▶ _TASK_
Leave the pictures aside and copy all the data exactly.

▶ _MATERIAL PROVIDED_
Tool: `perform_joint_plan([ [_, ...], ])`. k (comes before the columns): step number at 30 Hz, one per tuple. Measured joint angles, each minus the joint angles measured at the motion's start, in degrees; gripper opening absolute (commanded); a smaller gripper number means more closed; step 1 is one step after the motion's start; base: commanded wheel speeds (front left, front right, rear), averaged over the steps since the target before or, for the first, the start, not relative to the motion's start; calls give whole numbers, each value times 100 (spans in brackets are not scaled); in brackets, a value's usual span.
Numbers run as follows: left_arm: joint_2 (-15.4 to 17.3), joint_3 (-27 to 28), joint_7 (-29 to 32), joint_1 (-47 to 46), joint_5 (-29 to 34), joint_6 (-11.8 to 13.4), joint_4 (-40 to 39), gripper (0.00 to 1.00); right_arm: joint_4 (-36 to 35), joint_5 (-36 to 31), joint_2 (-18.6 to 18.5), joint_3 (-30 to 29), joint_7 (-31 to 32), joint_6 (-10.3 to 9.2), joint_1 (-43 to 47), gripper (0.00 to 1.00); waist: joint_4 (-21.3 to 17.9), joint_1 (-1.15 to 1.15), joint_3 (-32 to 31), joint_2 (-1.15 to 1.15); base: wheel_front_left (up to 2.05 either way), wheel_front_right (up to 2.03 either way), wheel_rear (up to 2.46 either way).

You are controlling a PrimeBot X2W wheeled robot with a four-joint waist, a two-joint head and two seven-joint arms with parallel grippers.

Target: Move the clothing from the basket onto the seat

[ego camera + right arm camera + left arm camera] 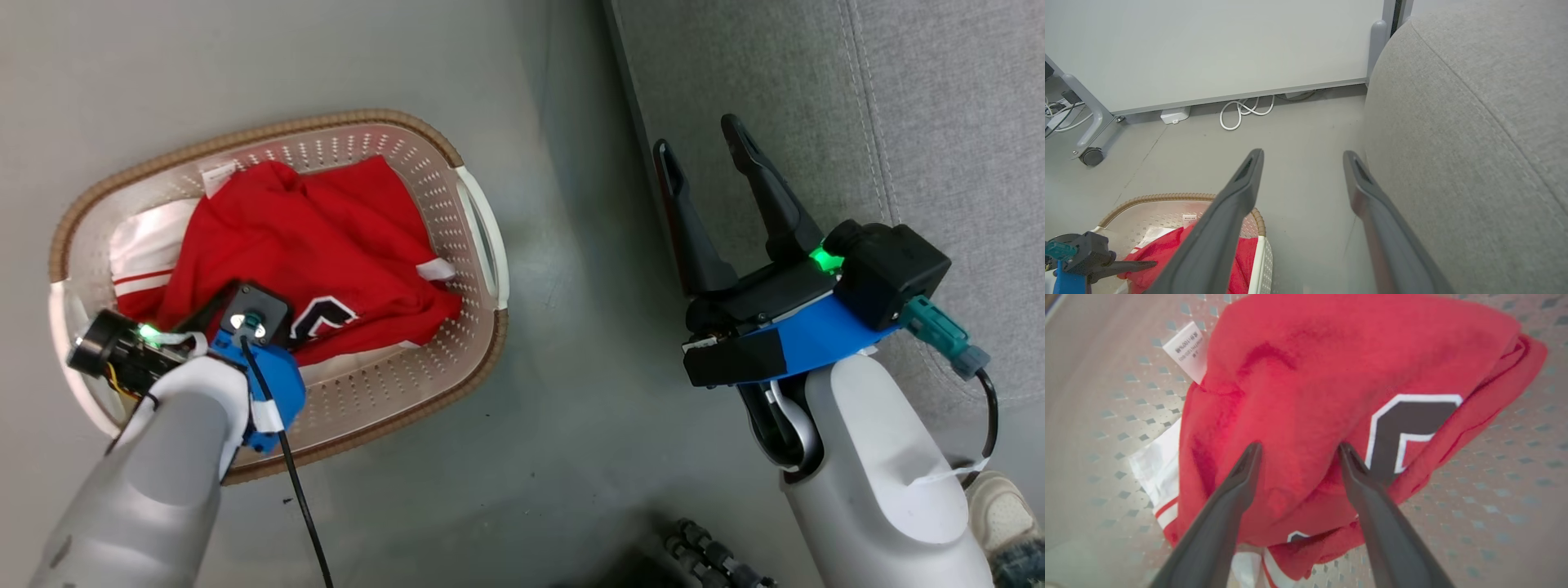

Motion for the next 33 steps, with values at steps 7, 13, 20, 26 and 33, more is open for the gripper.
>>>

▶ _ANSWER TO THIS TASK_
Tool: `perform_joint_plan([ [_, ...], ])`. k (comes before the columns): step number at 30 Hz, one per tuple. Measured joint angles, each minus the joint angles measured at the motion's start, in degrees; gripper opening absolute (commanded); a smaller gripper number means more closed; step 1 is one step after the motion's start; base: commanded wheel speeds (front left, front right, rear), averaged over the steps since the target before or, for the first, the start, not relative to the motion's start; calls give whole numbers, each value times 100 (spans in brackets are not scaled); in brackets, a value's usual span.
Numbers run as follows: left_arm: joint_2 (-15.4 to 17.3), joint_3 (-27 to 28), joint_7 (-29 to 32), joint_1 (-47 to 46), joint_5 (-29 to 34), joint_6 (-11.8 to 13.4), joint_4 (-40 to 39), gripper (0.00 to 1.00); right_arm: joint_4 (-36 to 35), joint_5 (-36 to 31), joint_2 (-18.6 to 18.5), joint_3 (-30 to 29), joint_7 (-31 to 32), joint_6 (-10.3 to 9.2), joint_1 (-43 to 47), gripper (0.00 to 1.00); waist: joint_4 (-21.3 to 17.9), joint_1 (-1.15 to 1.15), joint_3 (-32 to 31), joint_2 (-1.15 to 1.15); base: wheel_front_left (up to 2.05 either way), wheel_front_right (up to 2.03 either way), wheel_rear (up to 2.46 either way).

You are controlling a PrimeBot X2W wheeled robot with a four-joint waist, a two-joint head and two seven-joint arms with parallel grippers.

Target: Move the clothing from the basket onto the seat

[ego camera + right arm camera + left arm camera] 

Motion for the next 33 steps, with values at steps 7, 13, 20, 26 and 33, more is open for the gripper.
>>>

Nothing else is needed to complete the answer.